● What you need to do
Starting at the line that contains "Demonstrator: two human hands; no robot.", output each line through the end of the data exactly, and nothing more.

● Information supplied
◆ ◆ ◆ ◆ ◆ ◆ ◆

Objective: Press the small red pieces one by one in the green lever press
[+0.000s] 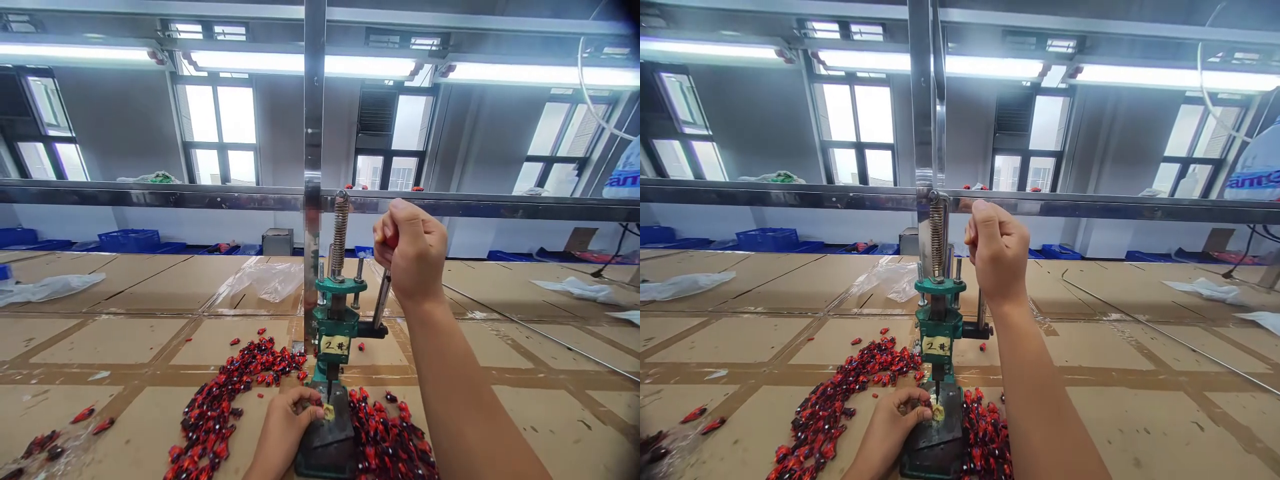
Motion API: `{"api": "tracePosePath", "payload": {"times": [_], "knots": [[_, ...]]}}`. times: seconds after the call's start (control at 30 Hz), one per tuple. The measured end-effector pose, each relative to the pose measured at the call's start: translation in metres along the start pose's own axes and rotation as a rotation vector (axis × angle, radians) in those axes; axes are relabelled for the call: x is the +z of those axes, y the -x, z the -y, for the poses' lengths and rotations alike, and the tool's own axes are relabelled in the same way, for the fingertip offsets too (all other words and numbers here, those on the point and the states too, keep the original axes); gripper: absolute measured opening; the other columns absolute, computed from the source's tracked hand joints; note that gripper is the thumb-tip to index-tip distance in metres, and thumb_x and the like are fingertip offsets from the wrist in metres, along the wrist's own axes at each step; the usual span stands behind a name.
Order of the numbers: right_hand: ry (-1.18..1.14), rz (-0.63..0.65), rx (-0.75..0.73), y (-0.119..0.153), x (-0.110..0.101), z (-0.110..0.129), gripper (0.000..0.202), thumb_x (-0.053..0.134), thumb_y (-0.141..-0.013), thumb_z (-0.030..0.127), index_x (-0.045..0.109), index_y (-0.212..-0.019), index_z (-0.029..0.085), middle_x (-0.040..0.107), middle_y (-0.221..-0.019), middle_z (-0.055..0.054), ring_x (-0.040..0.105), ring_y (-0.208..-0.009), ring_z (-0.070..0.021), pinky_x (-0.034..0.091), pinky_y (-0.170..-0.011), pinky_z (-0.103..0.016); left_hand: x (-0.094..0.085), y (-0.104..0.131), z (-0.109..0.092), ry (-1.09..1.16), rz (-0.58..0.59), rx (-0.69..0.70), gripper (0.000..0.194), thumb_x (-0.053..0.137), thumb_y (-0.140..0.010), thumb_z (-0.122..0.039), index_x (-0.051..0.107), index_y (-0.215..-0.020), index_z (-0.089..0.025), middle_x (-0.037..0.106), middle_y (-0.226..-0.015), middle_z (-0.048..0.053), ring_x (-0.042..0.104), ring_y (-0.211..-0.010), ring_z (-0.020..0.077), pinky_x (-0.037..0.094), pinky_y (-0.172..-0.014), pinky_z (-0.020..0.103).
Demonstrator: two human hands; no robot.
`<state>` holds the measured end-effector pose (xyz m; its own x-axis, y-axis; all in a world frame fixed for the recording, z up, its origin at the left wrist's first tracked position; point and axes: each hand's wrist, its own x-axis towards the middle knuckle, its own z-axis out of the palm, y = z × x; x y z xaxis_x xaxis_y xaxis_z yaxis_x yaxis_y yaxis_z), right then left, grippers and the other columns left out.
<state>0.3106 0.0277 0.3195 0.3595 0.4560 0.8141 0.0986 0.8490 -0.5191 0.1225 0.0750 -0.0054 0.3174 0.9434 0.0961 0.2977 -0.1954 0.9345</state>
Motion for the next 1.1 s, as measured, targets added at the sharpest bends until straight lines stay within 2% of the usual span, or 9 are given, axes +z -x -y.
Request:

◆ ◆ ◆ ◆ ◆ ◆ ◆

● Answer to the exercise
Demonstrator: two human hands; no robot.
`<state>` holds the measured end-effector pose (xyz m; its own x-axis, y-axis; all in a world frame fixed for the recording, z up, its origin at the left wrist's first tracked position; point and axes: each hand's wrist, its own x-axis towards the middle knuckle, its own z-axis out of the palm, y = z × x; x y z xaxis_x xaxis_y xaxis_z yaxis_x yaxis_y yaxis_z), right then left, grippers and the other columns left out.
<state>0.3106 0.0277 0.3195 0.3595 0.4560 0.8141 0.0986 0.8490 -0.5191 0.1225 0.0750 -0.0054 0.3174 0.9434 0.0961 0.2977 -0.1954 0.9345</state>
Motion for the next 1.1 s, as measured, targets added at the sharpest bends until straight lines stay within 2% of the usual span, or 9 are given, axes +z -x -y.
Request:

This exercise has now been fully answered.